16/05/2018 - 00:00 - Atualizado em 16/05/2018 - 00:00

Tinha quer caixão e coroa de flores para baixa renda

Beneficiados serão famílias com renda de até 5 salários mínimos. O projeto dispõe sobre a privatização dos serviços funerários. Se aprovado, quem comprovar baixa renda ainda contará com transporte gratuito para o cortejo.
Por Juliana Oliveira
Osasco

Tinha Di Ferreira (PTB)

Tinha Di Ferreira (PTB) (Foto: Luciano Benazzi)
(política@webdiario.com.br)
 
Começou a tramitar na Câmara de Osasco projeto de lei, de autoria do vereador Tinha Di Ferreira (PTB), que pretende privatizar os serviços funerários da cidade. De acordo com a matéria a empresa que ganhar a concessão terá que fornecer gratuitamente caixões, transporte, coroas e flores para o cortejo às famílias com renda de até 5 salários mínimos. A empresa também deverá fornecer noticiário de falecimentos e ofícios religiosos fúnebres para os jornais e emissoras de rádio e televisão da cidade com o seguinte texto: "Todo cidadão residente em Osasco, e reconhecidamente sem recursos financeiros, tem direito a serviço funerário gratuito prestado pelas concessionárias que atuam na cidade".

Para o autor, o projeto tem como objetivo organizar e aprimorar a administração dos cemitérios, capelas, mortuárias e dos serviços funerários prestados em Osasco, com a ampliação da oferta dos serviços, garantindo a qualidade e adaptação das exigências ambientais e de saúde pública, sem onerar a municipalidade.  Atualmente Osasco conta com três cemitérios municipais, sendo eles Santo Antônio, Bela Vista e Girassóis e outros dois velórios municipais, a empresa que ganhar a concessão, caso o projeto se torne Lei, terá que administrar esses 5 espaços.

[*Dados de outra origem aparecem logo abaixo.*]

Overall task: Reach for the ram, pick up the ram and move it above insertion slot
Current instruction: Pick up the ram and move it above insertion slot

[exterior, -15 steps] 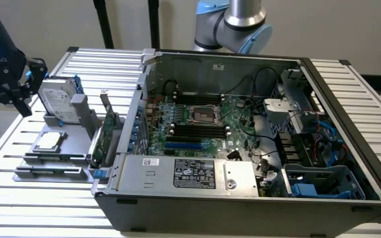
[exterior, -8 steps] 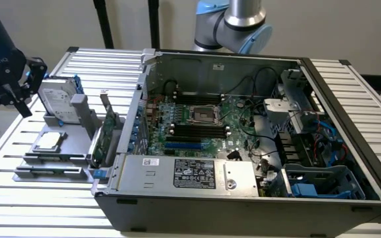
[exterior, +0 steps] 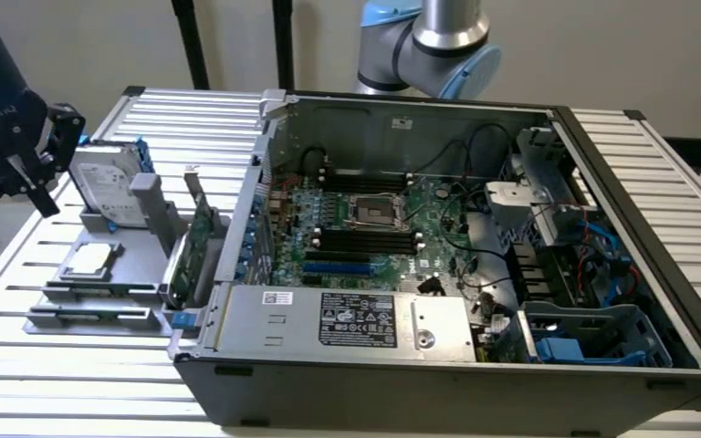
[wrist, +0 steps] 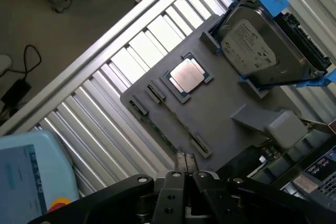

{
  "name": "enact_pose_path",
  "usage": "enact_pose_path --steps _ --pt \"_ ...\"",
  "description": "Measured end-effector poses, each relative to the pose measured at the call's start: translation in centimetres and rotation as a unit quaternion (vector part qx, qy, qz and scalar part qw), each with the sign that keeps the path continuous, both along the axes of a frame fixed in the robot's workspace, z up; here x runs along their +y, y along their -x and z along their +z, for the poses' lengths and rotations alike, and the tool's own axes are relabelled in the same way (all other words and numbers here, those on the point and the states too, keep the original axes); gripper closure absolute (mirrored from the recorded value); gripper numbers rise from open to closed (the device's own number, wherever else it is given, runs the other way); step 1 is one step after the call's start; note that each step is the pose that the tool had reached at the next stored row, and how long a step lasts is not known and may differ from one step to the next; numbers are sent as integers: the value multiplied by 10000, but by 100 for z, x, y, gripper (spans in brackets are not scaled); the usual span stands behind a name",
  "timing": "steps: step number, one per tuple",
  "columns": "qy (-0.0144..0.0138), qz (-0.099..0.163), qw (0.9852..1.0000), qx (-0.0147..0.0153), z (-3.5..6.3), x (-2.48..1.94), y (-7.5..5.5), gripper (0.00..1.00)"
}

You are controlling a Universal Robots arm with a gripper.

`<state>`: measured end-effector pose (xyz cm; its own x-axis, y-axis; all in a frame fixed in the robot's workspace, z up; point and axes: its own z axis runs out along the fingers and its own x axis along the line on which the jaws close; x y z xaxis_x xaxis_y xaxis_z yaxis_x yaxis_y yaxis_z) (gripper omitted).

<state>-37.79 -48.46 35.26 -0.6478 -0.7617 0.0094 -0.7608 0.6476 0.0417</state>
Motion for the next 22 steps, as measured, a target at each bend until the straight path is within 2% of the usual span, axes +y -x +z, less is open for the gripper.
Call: enact_pose_path --steps 5,8,11,14,17,22 --pt "0 449 9990 0 -8 0 0 89" --pt "0 727 9974 0 -13 0 0 89" --pt "1 996 9950 1 -20 0 0 89" --pt "1 1267 9919 0 -30 0 0 89" --pt "1 1539 9881 1 -39 0 0 89" --pt "1 1984 9801 1 -55 0 0 89"
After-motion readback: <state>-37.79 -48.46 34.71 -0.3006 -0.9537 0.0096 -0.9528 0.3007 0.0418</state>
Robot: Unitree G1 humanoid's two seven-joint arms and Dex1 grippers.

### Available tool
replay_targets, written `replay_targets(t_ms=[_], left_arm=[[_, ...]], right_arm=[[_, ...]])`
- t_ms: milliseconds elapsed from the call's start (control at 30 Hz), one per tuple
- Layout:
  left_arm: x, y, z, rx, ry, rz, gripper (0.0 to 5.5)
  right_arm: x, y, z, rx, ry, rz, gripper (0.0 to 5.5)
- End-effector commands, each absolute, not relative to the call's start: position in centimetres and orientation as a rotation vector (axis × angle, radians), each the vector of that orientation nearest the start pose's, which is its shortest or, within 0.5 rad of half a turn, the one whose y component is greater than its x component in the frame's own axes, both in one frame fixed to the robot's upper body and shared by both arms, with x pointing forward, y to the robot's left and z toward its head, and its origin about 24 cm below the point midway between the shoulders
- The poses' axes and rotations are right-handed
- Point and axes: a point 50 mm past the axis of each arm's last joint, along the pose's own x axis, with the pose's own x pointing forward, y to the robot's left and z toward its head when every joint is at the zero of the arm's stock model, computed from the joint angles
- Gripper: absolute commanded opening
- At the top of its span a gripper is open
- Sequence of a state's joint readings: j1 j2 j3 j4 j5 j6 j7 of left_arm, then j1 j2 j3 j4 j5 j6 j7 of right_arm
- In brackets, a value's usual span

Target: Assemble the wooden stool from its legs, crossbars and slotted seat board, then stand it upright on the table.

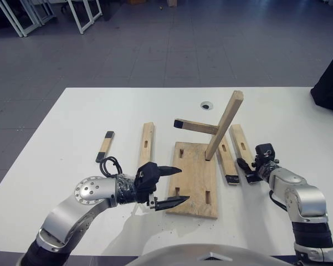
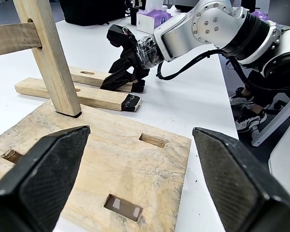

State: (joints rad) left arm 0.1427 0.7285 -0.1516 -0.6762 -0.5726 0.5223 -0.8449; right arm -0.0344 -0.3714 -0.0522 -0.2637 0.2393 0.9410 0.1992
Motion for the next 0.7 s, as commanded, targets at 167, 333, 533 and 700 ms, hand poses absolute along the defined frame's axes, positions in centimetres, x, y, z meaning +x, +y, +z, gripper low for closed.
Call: replay_targets(t_ms=[167, 333, 533, 700], left_arm=[[17.3, 14.4, 10.7, 0.042, 0.251, -1.253, 3.95], [17.9, 14.8, 10.6, 0.016, 0.234, -1.217, 3.95], [18.6, 15.0, 10.9, -0.034, 0.175, -1.173, 3.95], [19.8, 15.1, 11.9, -0.111, 0.036, -1.113, 3.95]], right_arm=[[25.6, -20.7, 4.6, -0.093, 0.645, 0.180, 2.41], [26.9, -21.0, 5.4, -0.057, 0.592, 0.158, 2.04], [29.0, -21.3, 7.7, 0.007, 0.416, 0.133, 2.04], [30.9, -21.4, 16.0, 0.360, -0.133, 0.400, 2.04]])
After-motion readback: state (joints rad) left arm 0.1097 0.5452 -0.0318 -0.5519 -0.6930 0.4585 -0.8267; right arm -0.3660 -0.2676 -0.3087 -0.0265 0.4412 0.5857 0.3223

O petebista também garantiu em seu projeto, “o respeito à dignidade da pessoa humana, viva ou morta, que vedam a criação de restrições ao sepultamento com fundamento em crença religiosa ou discriminação fundada em raça, sexo, cor, trabalho ou convicções políticas”, como as que existiram no passado, em relação, por exemplo, aos escravos. Em São Paulo, uma das propostas do ex-prefeito João Dória (PSDB), era  “delegar à iniciativa privada” a prestação de serviços funerários e administração dos 23 cemitérios municipais da capital, porém, com sua saída da administração para concorrer às eleições de 2018, a privatização acabou não saindo do plano de governo.